The human intestine is an environment inhabited by many bacteria and other microorganisms collectively known as the gut microbiome, gut microbiota or intestinal flora. In most people, it contributes to wellness. A healthy gut indicates a stronger immune system, improved metabolism, and a healthy brain and heart, among other functions.

Escherichia coli is one of the bacteria found in practically everyone’s gut microbiota, where it performs important functions, such as producing certain vitamins.

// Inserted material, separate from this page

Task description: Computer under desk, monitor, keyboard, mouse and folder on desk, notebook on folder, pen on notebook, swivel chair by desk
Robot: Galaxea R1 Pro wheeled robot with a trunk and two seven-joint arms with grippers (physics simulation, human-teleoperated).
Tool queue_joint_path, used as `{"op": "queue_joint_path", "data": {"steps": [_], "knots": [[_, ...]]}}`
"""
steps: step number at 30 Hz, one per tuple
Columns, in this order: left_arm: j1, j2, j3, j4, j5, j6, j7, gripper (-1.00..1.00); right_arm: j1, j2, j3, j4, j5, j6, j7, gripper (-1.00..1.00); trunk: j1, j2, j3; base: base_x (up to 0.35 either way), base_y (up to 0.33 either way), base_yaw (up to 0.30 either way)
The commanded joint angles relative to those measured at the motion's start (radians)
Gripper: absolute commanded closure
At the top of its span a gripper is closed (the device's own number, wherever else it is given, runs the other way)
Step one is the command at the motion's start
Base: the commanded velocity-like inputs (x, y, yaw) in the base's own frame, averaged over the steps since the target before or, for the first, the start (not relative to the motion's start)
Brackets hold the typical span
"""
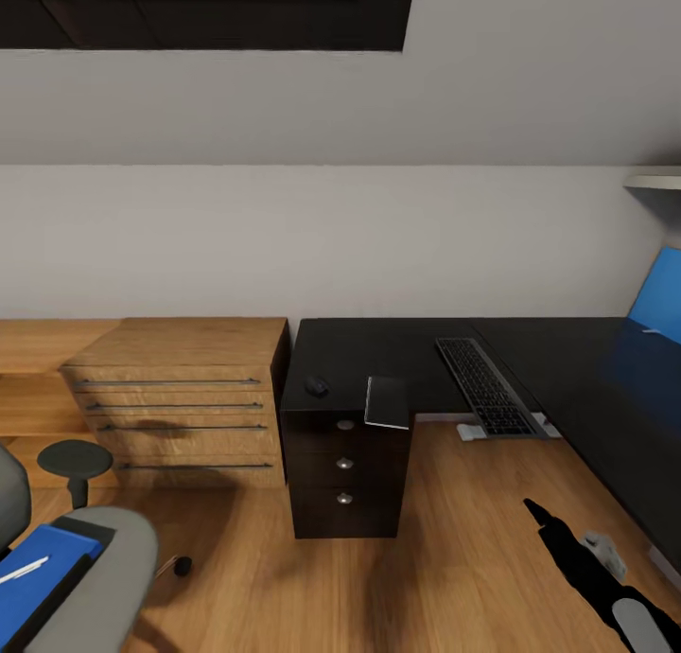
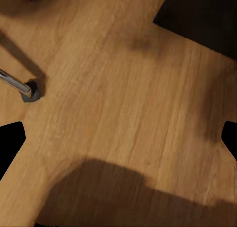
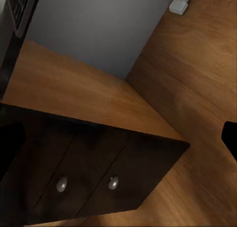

But there’s a vast amount of genetic diversity in the species. Some of its members are pathogenic and can cause diseases such as urinary tract infections. E. coli is the main agent of this type of infection among both healthy people and hospitalized patients or users of healthcare services.”

Tânia Gomes do Amaral, Head of the Experimental Enterobacterial Pathogenicity Laboratory (LEPE), Federal University of São Paulo’s Medical School (EPM-UNIFESP), Brazil

Amaral is first author of an article published in the journal Pathogens on the virulence of these bacteria and their resistance to antibiotics in hospitalized patients.

“Our study focused on hospitalized patients because patients who stay in hospital for a long period are more likely to undergo various procedures, such as urine catheter insertion or venous access. Although these procedures are performed to assure life support, they may facilitate the entry of bacteria into the organism and cause an infection,” Amaral explained.

She earned a PhD in microbiology from EPM-UNIFESP in 1988, conducting part of her research at New York University Medical School and the Center for Vaccine Development at the University of Maryland, Baltimore (UMB) in the United States.

The article reports the findings of a broader study led by Amaral, with 12 co-authors who are researchers and graduate students, on the virulence and drug resistance of E. coli strains associated with urinary tract infections. The study was supported by FAPESP via three projects (18/17353-7, 19/21685-8 and 17/14821-7).

The main aim of this part of the study, described in the master’s dissertation of José Francisco Santos Neto, was to evaluate the diversity and drug resistance of pathogenic E. coli strains isolated from the gut microbiota of inpatients, and to analyze the frequency of endogenous infection (caused by bacteria from the patient’s own microbiota).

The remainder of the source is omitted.